BEGIN

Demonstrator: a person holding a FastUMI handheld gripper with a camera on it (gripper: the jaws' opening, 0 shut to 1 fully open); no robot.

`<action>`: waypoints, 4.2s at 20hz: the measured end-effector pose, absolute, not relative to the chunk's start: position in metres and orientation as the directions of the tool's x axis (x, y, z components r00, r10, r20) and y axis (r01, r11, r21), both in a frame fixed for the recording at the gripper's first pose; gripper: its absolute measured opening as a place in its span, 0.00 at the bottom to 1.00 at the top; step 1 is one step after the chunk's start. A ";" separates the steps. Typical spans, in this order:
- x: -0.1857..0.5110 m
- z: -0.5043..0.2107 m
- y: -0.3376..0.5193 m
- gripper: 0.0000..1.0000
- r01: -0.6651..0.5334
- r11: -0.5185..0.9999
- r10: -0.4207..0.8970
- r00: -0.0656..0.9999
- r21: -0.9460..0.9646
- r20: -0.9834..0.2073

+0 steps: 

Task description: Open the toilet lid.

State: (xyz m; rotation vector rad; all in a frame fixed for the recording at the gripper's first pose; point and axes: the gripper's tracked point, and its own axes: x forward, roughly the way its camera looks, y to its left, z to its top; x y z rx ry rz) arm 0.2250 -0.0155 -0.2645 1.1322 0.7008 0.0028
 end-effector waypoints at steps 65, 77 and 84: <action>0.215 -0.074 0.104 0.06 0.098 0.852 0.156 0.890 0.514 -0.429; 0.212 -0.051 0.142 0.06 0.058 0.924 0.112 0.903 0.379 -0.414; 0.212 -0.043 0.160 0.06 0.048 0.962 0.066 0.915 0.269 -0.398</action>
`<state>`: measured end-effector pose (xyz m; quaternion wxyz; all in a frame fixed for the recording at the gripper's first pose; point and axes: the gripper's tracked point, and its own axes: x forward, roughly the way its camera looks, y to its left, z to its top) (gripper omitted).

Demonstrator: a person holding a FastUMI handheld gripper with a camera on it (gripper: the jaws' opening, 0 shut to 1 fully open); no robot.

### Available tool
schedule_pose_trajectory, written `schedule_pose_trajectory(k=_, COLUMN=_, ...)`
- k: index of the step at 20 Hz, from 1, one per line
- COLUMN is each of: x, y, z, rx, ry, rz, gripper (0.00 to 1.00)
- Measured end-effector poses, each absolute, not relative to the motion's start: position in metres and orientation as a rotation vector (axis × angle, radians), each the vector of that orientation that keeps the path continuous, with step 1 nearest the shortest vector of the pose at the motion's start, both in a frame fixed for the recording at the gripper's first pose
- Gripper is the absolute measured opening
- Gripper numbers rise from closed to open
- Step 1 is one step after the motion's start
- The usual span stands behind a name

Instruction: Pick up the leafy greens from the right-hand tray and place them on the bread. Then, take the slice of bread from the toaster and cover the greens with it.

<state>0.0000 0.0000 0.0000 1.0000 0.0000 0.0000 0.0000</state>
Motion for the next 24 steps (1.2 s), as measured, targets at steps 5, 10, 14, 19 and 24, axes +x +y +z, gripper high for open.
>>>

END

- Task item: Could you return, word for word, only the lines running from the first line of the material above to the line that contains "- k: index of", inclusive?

- Answer to the problem:
Demonstrator: a person holding a FastUMI handheld gripper with a camera on it (gripper: the jaws' opening, 0 shut to 1 fully open); no robot.

`<action>`: waypoints, 4.2s at 20hz: the measured end-effector pose, absolute, not relative to the chunk's start: position in metres and orientation as the directions of the tool's x axis (x, y, z components r00, r10, r20) and y axis (r01, r11, r21), both in a frame fixed for the recording at the gripper's first pose; gripper: its absolute measured opening as a place in its span, 0.00 at the bottom to 1.00 at the top; step 1 is one step after the chunk's start. A ";" separates the steps. Typical spans, in this order:
- x: -0.1857..0.5110 m
- z: -0.5043..0.2107 m
- y: -0.3376..0.5193 m
- gripper: 0.0000..1.0000
- r01: -0.6651..0.5334
- r11: -0.5185..0.9999
- r10: -0.4207..0.8970
- r00: -0.0656..0.9999
- r21: -0.9460..0.9646
- r20: -0.9834..0.2073

+0 steps: 

Task description: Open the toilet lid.

State: (xyz m; rotation vector rad; all in a frame fixed for the recording at the gripper's first pose; point and axes: the gripper's tracked point, and its own axes: x forward, roughly the way its camera looks, y to its left, z to its top; x y z rx ry rz) arm 0.2250 -0.0155 -0.2645 1.1322 0.7008 0.0028
 end-effector waypoints at steps 65, 77 and 84: <action>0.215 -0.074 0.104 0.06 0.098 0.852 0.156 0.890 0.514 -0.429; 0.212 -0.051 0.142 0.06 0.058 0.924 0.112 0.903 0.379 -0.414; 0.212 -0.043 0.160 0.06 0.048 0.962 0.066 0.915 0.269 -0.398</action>
`<state>`: measured end-effector pose (xyz m; quaternion wxyz; all in a frame fixed for the recording at the gripper's first pose; point and axes: the gripper's tracked point, and its own axes: x forward, roughly the way its camera looks, y to its left, z to its top) (gripper omitted).

Demonstrator: a person holding a FastUMI handheld gripper with a camera on it (gripper: the jaws' opening, 0 shut to 1 fully open); no robot.

### Available tool
schedule_pose_trajectory, written `schedule_pose_trajectory(k=_, COLUMN=_, ...)`
- k: index of the step at 20 Hz, from 1, one per line

Nothing else is needed to complete the exercise.